Werden lockere Zähne nach einer Parodontitisbehandlung wieder fest?

Nach einer Parodontitisbehandlung kann sich das Zahnfleisch regenerieren und die Zähne wieder fester werden. Die Behandlung entfernt Entzündungsursachen und unterstützt die Geweberegeneration, was zur Stabilisierung des Zahnfleisches beiträgt. Eine gründliche Mundhygiene und regelmäßige zahnärztliche Kontrollen sind entscheidend, um die langfristige Gesundheit und Festigkeit der Zähne zu sichern.

Wird Zahnfleisch, also die Taschen, entfernt, so daß die Zähne länger aussehen?

Durch einen parodontalen Eingriff kann überschüssiges Zahnfleisch, das die Zähne kürzer erscheinen lässt, entfernt werden. Dabei werden Zahnfleischtaschen reduziert, was die Zähne länger erscheinen lässt und die Mundgesundheit verbessert. Solche Behandlungen werden oft zur Verbesserung der Zahnästhetik und zur Vorbeugung von Zahnfleischerkrankungen durchgeführt.

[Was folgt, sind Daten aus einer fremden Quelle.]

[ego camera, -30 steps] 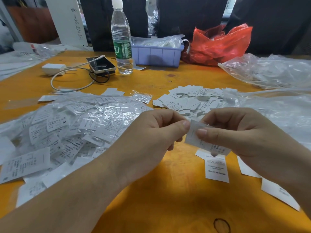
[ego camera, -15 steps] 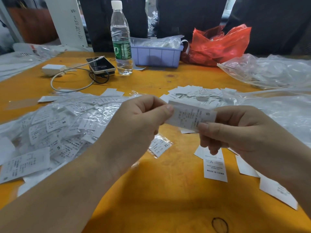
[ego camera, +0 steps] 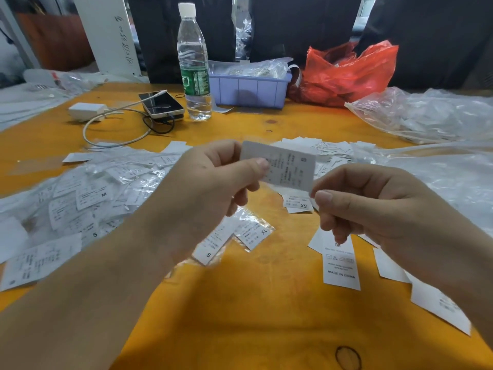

Wie stark ist der Knochenverlust?

Der Knochenverlust bei Parodontitis kann erheblich sein und zum Rückgang des Kieferknochens führen, da die Entzündung das Gewebe und den Knochen abbaut, die die Zähne stützen. Unbehandelt kann dies zu einem signifikanten Verlust an Knochensubstanz führen, was die Stabilität der Zähne gefährdet und zu Zahnverlust führen kann. Daher ist eine frühzeitige Behandlung entscheidend, um den Knochenverlust zu minimieren.